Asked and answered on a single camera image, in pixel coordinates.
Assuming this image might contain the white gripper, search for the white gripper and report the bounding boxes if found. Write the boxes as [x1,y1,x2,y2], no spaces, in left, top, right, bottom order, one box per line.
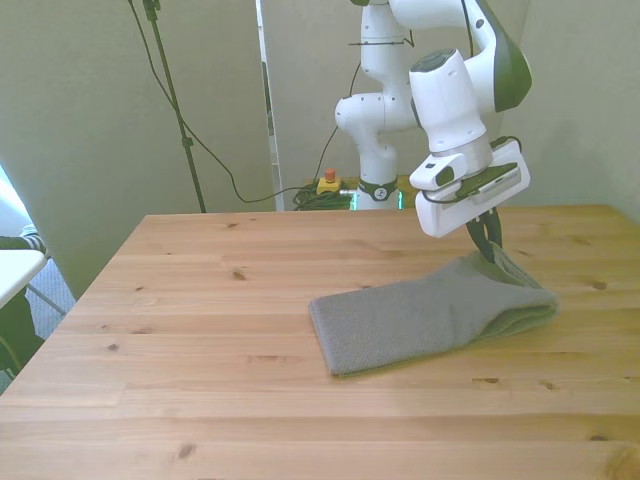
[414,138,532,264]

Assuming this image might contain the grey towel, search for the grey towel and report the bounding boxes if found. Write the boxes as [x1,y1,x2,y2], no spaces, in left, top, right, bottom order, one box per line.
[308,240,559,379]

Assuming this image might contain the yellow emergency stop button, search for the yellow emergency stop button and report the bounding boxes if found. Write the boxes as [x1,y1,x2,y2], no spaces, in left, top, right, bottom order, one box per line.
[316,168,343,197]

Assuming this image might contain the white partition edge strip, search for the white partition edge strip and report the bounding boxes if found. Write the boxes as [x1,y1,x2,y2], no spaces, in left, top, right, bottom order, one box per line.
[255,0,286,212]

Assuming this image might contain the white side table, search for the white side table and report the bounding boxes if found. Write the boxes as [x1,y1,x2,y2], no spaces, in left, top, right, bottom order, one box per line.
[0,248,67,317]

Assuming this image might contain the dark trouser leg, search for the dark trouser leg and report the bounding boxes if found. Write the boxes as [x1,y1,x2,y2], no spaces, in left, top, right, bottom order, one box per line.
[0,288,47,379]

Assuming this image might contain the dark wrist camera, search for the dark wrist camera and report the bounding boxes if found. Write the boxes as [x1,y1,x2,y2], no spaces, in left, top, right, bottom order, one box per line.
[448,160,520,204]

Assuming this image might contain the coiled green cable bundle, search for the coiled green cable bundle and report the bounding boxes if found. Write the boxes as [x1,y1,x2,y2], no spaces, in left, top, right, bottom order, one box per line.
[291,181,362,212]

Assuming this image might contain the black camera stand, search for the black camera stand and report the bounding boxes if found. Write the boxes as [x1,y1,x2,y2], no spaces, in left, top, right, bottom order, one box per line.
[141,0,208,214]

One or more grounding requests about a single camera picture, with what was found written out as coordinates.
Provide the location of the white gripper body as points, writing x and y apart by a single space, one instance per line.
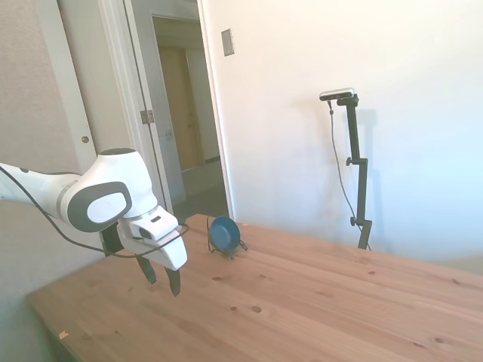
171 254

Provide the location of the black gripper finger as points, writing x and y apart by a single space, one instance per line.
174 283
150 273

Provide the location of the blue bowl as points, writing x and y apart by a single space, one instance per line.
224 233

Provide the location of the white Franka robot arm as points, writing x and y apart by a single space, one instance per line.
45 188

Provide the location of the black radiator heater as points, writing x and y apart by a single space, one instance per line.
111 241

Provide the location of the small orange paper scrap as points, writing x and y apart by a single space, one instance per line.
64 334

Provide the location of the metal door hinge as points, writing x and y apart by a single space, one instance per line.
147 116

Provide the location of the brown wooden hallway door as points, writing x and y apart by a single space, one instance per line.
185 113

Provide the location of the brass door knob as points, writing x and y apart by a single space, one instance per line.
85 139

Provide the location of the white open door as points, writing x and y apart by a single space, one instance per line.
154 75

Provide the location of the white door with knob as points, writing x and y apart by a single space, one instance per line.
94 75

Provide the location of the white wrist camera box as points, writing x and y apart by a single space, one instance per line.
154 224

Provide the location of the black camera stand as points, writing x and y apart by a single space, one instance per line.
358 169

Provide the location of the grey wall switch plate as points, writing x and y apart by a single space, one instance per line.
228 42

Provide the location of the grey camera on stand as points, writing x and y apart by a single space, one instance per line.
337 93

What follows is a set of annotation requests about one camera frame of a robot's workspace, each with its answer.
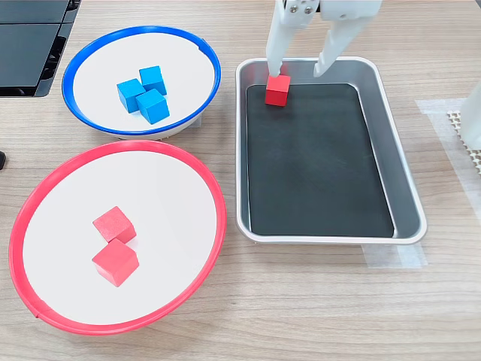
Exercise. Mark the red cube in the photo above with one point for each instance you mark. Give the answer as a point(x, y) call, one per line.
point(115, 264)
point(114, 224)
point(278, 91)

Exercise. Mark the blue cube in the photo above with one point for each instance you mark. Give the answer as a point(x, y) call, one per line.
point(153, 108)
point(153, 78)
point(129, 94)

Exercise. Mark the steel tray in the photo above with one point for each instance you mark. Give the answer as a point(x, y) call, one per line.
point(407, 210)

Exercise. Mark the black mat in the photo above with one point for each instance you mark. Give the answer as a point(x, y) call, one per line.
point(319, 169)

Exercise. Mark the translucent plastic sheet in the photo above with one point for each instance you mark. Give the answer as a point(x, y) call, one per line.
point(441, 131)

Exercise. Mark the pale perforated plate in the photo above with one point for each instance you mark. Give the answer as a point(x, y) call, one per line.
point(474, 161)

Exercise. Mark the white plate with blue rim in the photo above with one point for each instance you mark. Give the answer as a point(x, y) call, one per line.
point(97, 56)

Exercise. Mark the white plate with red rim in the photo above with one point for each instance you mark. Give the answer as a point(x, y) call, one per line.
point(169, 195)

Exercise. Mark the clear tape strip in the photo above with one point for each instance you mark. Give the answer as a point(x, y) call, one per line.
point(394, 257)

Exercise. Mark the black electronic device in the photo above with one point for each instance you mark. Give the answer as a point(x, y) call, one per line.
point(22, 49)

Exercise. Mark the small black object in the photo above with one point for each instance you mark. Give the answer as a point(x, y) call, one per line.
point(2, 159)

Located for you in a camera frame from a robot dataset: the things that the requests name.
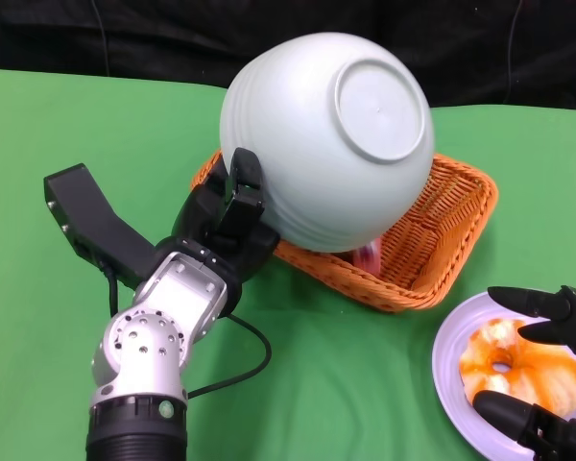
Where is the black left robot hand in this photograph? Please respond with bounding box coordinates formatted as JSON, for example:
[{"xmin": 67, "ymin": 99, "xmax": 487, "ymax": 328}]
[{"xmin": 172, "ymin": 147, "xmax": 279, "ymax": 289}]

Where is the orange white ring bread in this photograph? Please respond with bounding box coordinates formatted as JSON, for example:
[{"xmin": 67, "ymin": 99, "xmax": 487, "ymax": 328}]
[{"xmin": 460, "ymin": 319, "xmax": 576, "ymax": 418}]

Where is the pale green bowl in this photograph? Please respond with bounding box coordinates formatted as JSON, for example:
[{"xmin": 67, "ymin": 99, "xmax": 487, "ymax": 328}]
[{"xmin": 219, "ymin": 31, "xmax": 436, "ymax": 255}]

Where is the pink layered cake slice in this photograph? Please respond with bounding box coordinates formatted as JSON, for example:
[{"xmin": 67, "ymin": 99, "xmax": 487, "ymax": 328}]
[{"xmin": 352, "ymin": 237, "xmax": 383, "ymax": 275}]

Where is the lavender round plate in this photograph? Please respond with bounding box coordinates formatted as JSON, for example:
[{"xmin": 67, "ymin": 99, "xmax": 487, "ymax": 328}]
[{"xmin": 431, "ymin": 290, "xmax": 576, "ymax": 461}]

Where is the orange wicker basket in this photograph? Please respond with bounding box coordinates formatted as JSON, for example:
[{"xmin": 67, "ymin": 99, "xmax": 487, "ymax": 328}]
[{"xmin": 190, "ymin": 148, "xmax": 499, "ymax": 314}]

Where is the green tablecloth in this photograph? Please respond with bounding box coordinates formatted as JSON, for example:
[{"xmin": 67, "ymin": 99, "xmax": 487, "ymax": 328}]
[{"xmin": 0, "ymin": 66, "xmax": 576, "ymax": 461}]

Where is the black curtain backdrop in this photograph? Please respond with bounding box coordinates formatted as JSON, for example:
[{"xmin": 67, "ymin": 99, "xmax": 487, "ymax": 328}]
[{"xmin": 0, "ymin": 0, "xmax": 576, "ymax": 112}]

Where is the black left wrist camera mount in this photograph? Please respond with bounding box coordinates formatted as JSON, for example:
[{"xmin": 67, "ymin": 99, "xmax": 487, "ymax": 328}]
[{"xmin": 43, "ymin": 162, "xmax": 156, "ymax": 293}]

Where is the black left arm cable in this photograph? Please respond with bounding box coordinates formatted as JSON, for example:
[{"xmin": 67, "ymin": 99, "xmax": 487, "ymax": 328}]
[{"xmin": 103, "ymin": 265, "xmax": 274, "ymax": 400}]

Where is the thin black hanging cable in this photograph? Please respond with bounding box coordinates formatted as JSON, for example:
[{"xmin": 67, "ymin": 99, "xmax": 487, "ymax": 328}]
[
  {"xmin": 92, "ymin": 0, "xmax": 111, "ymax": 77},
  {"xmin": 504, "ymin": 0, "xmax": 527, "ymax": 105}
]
...
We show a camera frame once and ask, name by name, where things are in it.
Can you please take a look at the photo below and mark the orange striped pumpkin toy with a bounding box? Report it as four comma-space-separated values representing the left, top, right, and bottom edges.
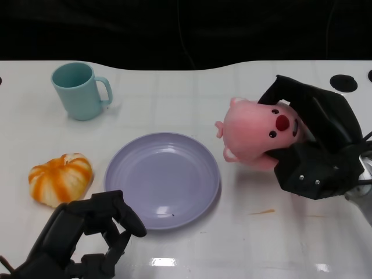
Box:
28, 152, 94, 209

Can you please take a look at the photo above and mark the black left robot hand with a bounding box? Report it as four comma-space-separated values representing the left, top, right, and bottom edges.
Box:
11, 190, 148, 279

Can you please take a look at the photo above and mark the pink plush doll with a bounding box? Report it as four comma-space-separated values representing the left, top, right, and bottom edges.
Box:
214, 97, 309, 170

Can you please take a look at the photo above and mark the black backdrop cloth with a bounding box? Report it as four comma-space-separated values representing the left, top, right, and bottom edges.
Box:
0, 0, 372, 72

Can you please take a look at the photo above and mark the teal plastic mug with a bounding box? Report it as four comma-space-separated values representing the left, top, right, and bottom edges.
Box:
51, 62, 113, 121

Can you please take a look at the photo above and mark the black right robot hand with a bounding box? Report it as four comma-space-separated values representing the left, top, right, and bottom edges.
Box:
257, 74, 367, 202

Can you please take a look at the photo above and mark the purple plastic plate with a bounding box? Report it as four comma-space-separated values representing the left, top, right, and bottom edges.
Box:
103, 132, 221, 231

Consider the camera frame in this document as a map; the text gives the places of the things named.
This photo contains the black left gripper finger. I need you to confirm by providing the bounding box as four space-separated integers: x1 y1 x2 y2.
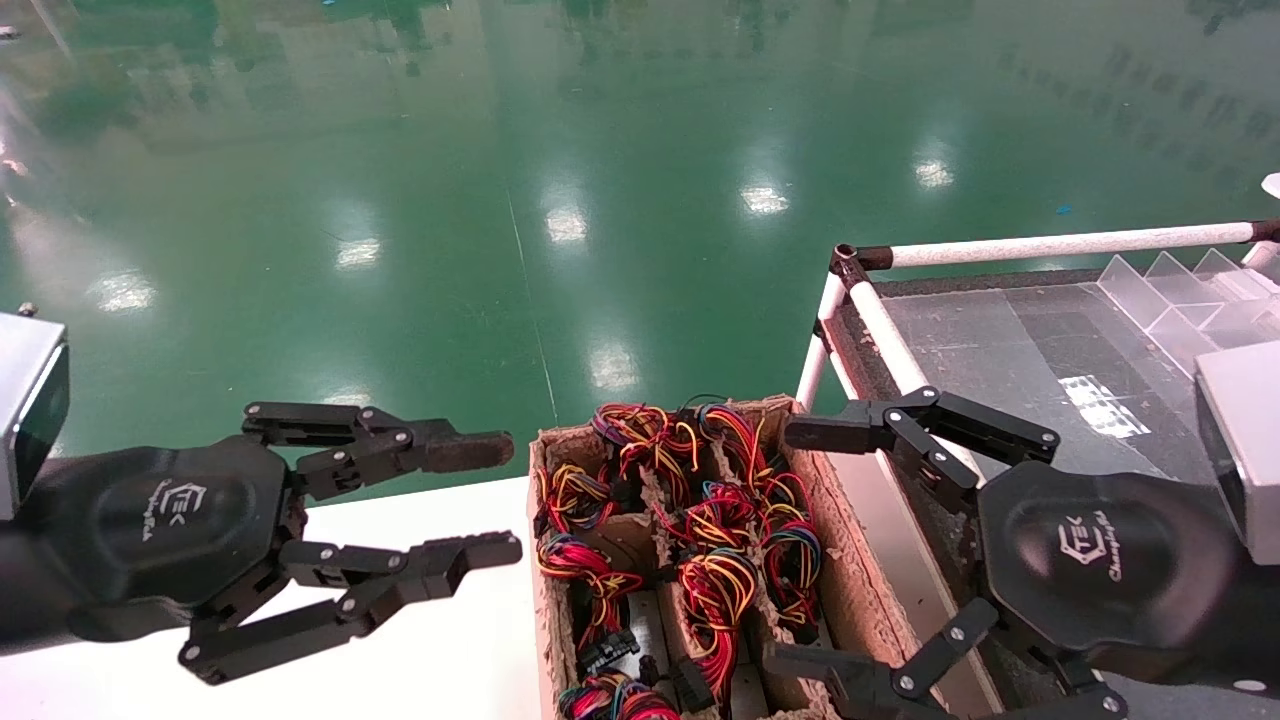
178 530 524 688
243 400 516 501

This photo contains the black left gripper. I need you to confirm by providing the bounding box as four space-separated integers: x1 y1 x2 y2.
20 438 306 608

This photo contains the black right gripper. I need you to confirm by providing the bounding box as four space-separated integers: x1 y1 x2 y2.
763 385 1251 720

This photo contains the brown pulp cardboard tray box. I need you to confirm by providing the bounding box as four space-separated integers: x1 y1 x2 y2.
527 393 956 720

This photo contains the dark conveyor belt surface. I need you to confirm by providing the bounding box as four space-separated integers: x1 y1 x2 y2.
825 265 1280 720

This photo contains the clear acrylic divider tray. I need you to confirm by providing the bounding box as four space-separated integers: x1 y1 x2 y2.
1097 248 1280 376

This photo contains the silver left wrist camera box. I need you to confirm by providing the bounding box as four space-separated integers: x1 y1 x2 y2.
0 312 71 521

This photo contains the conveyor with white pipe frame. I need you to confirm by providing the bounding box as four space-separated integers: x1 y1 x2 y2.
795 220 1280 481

■ **Work to be completed**: Only lines with the word "pink" count here; copy every one from the records.

■ **Response for this exercise**:
Where is the pink layered cake slice in this photograph? Please respond with bounding box coordinates formatted as JSON, for example:
Can you please take a look at the photo above and mark the pink plush doll with a bounding box? Report it as four comma-space-separated values representing the left, top, right, and bottom edges.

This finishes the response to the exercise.